Work out how many lines in the data below contain the string "metal", and reply with that figure alone.

▸ **Listed records**
☆ ☆ ☆ ☆ ☆
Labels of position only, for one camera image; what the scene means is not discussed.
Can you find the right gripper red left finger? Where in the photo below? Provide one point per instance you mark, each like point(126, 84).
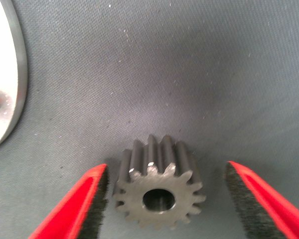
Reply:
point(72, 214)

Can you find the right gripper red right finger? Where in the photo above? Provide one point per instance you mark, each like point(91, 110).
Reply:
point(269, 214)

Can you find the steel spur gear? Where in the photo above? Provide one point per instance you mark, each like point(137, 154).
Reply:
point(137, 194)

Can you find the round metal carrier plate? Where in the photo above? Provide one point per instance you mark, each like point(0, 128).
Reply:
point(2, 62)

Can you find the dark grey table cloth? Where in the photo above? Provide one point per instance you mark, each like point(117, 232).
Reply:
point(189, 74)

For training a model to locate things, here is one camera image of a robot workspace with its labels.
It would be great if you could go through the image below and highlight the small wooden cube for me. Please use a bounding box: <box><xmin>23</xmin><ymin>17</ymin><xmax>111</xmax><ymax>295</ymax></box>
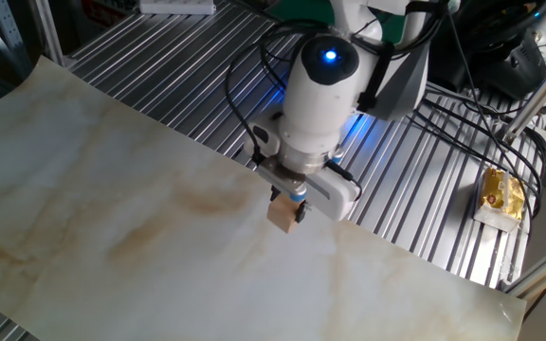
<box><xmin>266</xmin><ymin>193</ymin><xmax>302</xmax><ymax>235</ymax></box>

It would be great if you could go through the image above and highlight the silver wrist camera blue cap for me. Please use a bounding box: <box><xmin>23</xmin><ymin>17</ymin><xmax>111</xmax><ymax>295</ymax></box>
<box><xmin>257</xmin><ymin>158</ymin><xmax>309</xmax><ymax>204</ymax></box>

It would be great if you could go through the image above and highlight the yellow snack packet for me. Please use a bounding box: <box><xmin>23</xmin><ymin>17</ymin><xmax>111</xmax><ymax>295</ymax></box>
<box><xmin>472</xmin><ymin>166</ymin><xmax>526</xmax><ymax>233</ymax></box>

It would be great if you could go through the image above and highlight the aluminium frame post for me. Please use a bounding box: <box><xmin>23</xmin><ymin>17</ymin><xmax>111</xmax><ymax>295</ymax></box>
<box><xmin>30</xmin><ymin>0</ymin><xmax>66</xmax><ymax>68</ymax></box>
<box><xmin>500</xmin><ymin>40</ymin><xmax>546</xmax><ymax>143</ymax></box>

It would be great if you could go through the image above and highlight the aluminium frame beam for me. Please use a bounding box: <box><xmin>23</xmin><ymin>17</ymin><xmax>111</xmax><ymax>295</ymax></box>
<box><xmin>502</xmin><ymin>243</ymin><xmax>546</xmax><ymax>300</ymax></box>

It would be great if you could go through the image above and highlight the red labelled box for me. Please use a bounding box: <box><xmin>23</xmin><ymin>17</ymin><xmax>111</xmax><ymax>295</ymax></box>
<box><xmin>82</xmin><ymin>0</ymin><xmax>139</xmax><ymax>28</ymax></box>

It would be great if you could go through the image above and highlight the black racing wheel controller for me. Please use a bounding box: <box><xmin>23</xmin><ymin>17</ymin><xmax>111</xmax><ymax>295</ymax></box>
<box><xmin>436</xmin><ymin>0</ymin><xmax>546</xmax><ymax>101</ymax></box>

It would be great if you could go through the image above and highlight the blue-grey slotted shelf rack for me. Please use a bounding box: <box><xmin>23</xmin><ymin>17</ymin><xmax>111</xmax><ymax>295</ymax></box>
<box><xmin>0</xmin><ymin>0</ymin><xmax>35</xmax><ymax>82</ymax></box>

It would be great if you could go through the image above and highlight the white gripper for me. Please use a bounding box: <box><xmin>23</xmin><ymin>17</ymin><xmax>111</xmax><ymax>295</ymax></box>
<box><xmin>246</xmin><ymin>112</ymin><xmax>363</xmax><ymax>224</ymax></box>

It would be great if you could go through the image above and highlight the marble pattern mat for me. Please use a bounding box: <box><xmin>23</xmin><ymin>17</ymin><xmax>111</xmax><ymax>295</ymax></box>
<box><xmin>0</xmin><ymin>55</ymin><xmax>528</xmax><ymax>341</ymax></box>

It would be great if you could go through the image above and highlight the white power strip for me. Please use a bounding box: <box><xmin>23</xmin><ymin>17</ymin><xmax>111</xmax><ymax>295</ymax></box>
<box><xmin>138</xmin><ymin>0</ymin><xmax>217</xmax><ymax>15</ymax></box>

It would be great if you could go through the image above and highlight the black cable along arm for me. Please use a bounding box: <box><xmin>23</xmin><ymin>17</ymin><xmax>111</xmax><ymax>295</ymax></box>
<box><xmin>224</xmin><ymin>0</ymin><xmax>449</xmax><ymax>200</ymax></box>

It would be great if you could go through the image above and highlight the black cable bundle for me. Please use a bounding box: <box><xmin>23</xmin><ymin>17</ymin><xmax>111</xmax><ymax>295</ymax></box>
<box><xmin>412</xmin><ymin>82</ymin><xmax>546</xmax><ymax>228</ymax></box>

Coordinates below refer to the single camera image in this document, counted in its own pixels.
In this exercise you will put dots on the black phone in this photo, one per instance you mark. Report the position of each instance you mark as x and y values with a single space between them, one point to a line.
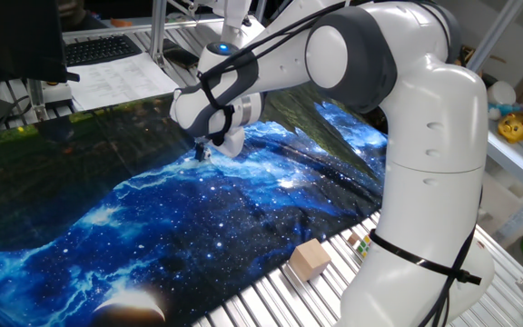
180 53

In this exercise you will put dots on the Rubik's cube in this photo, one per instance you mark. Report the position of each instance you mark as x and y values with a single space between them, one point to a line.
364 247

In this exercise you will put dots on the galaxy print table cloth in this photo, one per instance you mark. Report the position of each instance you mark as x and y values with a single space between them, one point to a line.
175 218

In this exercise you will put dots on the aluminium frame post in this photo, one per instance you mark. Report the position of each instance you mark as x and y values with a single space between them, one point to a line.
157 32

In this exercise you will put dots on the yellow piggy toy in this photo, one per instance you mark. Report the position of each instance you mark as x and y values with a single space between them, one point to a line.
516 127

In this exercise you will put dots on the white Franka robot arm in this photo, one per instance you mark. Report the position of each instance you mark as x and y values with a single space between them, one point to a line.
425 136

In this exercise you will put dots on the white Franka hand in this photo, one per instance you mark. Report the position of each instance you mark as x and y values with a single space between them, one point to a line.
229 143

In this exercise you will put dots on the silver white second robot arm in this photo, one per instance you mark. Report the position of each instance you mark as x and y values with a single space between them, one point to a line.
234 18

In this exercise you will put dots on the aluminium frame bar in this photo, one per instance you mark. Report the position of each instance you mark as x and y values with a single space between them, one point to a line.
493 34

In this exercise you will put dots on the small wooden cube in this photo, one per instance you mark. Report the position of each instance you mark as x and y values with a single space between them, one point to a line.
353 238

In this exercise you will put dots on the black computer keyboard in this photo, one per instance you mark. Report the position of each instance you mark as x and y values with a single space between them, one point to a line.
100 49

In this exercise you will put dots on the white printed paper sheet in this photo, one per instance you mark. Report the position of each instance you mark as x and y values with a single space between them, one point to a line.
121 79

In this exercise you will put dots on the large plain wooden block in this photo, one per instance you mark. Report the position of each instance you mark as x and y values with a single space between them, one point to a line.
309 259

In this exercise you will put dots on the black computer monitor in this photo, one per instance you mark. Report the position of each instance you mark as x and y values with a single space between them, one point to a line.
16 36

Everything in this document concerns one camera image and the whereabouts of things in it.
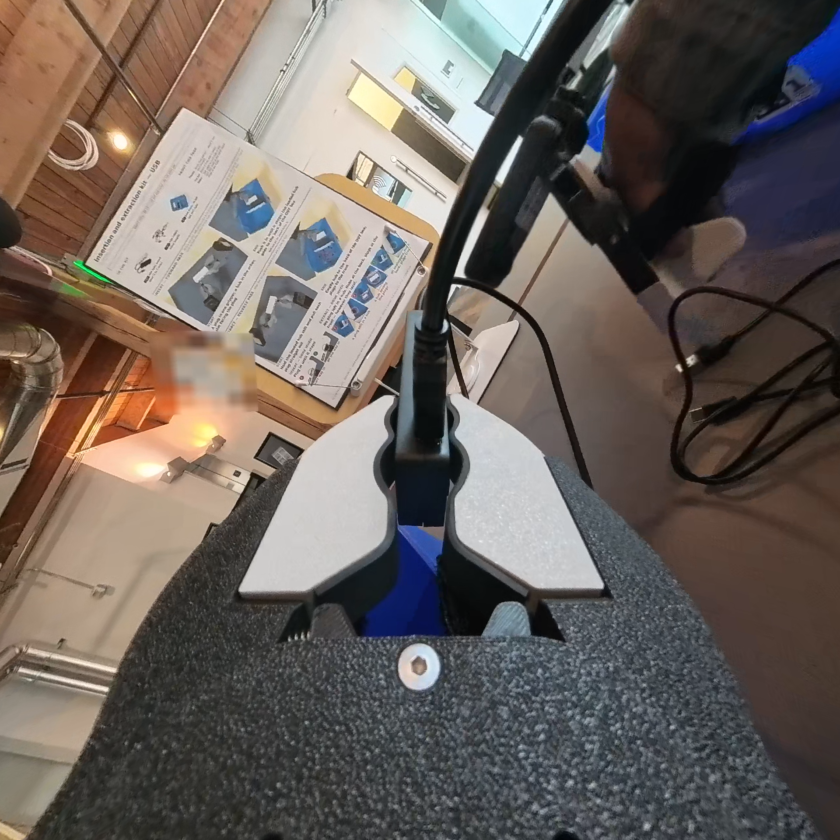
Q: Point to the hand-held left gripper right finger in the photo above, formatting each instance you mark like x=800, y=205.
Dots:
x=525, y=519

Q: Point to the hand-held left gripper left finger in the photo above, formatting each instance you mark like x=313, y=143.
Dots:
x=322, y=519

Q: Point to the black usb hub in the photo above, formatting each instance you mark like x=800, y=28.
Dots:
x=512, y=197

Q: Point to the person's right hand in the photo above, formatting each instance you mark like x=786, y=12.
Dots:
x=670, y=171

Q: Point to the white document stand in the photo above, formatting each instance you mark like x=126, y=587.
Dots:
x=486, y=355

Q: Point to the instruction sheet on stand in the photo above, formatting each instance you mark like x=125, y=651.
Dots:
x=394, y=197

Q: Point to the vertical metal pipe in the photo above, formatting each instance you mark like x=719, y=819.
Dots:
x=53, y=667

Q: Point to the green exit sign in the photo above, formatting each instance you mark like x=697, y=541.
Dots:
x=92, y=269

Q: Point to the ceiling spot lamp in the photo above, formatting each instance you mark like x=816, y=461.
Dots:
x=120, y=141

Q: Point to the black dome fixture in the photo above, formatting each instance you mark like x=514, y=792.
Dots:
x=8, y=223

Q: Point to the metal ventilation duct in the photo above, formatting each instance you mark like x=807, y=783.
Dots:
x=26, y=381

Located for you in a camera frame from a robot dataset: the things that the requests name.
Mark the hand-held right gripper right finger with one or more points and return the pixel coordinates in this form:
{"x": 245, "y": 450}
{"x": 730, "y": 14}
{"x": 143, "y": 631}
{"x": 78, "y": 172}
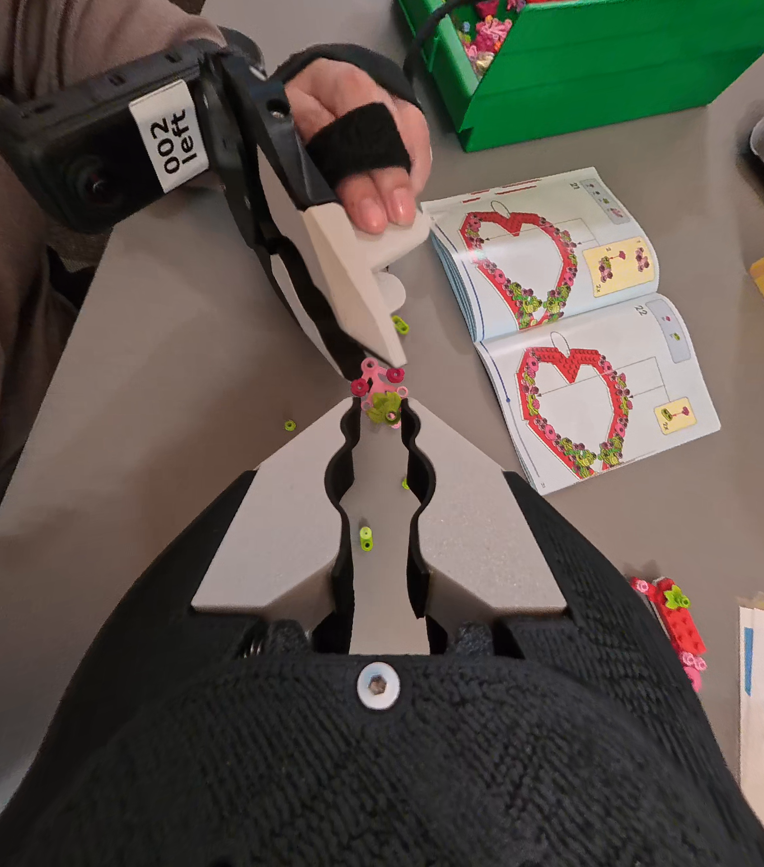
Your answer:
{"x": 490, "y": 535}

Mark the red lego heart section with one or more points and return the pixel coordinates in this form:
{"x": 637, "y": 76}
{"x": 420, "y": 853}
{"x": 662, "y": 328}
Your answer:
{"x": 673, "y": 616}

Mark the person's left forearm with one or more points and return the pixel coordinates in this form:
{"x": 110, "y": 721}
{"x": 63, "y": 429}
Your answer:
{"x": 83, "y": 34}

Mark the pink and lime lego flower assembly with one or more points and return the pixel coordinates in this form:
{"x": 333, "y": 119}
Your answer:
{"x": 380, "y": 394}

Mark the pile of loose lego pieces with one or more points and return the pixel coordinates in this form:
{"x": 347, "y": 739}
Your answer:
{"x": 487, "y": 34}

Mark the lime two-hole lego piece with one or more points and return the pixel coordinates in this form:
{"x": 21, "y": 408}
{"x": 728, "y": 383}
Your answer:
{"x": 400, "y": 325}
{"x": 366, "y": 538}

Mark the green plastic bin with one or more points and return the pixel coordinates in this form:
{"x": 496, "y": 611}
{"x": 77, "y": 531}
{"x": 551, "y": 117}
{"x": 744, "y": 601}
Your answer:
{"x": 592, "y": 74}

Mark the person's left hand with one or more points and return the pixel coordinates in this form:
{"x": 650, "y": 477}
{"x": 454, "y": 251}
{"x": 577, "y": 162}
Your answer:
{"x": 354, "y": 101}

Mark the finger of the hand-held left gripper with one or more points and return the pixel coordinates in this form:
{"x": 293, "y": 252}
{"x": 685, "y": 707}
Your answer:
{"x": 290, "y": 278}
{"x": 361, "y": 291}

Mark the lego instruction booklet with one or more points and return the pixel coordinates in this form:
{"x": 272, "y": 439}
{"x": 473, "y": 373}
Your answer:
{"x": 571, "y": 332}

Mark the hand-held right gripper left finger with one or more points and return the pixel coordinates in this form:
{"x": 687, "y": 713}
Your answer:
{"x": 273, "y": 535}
☆ ☆ ☆ ☆ ☆
▸ **Answer space**
3